Bottom ash and fly ash wastewaters are also a consideration.
"It's just a matter of time when EPA will regulate fly ash wastewater and restrict it," Chu said. "If that's the case, you are potentially looking at moving from wet ash to dry ash approach."
Bottom ash is less soluble and easier to treat, but new effluent limits also might drive a move to dry technologies.
"The long term vision of power plants is to minimize discharge and recycle and reuse wastewater," Chu said.
The challenge with water recycling, along with treating for new constituents, is first understanding the water streams flowing through a power plant, Scott said.
"Typically when we get involved with a client, they know the flow coming into the plant and the flow leaving the plant, and they know the regulated constituents in the flow leaving the plant, but beyond that, there tends to be very little information," Scott said. "They don't know their internal flows, and they don't know the contaminants that are in those streams.
"The first thing we do is look at data gaps and how to get at least some data, because if you are going to initiate an internal recycle program, then you need to know how much flow is available, you need to know what level of contaminants there are," Scott said. Also, "You need to be careful about cycling up concentrations of contaminants so you don't take something from a level that is within the bounds of your permit to something that is out of bounds that would force you to treat."

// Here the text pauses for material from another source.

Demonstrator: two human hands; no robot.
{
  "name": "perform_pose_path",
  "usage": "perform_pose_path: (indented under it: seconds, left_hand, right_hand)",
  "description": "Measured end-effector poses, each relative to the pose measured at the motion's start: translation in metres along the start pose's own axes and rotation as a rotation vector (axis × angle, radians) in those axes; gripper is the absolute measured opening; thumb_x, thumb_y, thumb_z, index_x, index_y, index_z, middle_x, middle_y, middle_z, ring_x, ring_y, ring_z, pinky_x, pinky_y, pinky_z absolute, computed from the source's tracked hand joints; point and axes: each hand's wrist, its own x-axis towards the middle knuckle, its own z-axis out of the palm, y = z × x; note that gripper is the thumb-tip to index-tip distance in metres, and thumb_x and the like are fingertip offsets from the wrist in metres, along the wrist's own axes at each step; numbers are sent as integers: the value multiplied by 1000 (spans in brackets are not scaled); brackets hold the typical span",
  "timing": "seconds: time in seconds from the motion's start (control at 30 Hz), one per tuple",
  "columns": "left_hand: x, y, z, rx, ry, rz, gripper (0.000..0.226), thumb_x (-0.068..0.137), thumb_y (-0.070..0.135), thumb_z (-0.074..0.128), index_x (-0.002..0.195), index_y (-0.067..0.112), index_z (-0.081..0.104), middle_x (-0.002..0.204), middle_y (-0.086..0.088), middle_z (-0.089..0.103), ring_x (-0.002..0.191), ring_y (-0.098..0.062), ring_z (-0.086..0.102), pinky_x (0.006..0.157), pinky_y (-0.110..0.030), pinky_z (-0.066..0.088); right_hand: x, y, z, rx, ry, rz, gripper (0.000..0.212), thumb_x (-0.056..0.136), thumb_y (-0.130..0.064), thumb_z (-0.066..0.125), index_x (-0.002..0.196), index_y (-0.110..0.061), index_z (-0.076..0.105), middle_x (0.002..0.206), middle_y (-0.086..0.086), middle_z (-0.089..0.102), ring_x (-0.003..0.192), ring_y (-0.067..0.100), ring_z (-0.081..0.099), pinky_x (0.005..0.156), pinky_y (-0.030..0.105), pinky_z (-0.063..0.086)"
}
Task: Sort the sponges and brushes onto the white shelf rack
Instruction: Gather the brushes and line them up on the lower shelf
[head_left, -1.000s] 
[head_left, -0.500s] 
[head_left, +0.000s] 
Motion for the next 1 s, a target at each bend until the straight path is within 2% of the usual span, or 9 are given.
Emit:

Taking hard look at the water balance of facility can often lead to changes in operation that can significantly reduce the amount of water required, or the amount of contaminants that must be removed.
"When we look at water issues, there are modifications you can make inside the power block that have a significant impact on your water consumption, or contaminant concentrations," Scott said. "For example, switching to dry ash handling. We've seen circumstances where it looks like a switch to dry ash handling pays off in terms of reduction in total flow to be treated."
"Sometimes you have to start walking back up in the power plant and say, okay, what potential changes can be made, and if you make them, how much do you save, and will it pay for the change."
While coal combustion residuals might not be specifically addressed in the new effluent guidelines, many people in the industry believe that the time will come when power plants will be forced to retire their storage pond systems.
"You don't have to raise the specter of TVA Kingston. Everyone knows its out there," Scott said. "People are already evaluating what they are going to do with their ponds. There's a lot of pond retirement work going on in advance of the issuance of the coal combustion residuals rule."
Scott said as power companies consider their treatment options for meeting the new effluent guidelines (ELGs), they might also consider building in enough redundancy to help them retire ash storage ponds.
"From an economic standpoint, if you look at the impact of ELGs and anticipate what's going to happen with coal combustion residuals (CCR) and work those two issues together, you are going to come up with a more economical solution than if you attack the ELGs today and then wait until the CCR is issued to deal with that one," he said.
Whatever treatment system plants install, "You would probably install excess capacity just from a reliability standpoint," Scott said. "If you plan well, you can use that excess capacity to work down the volume in your ponds."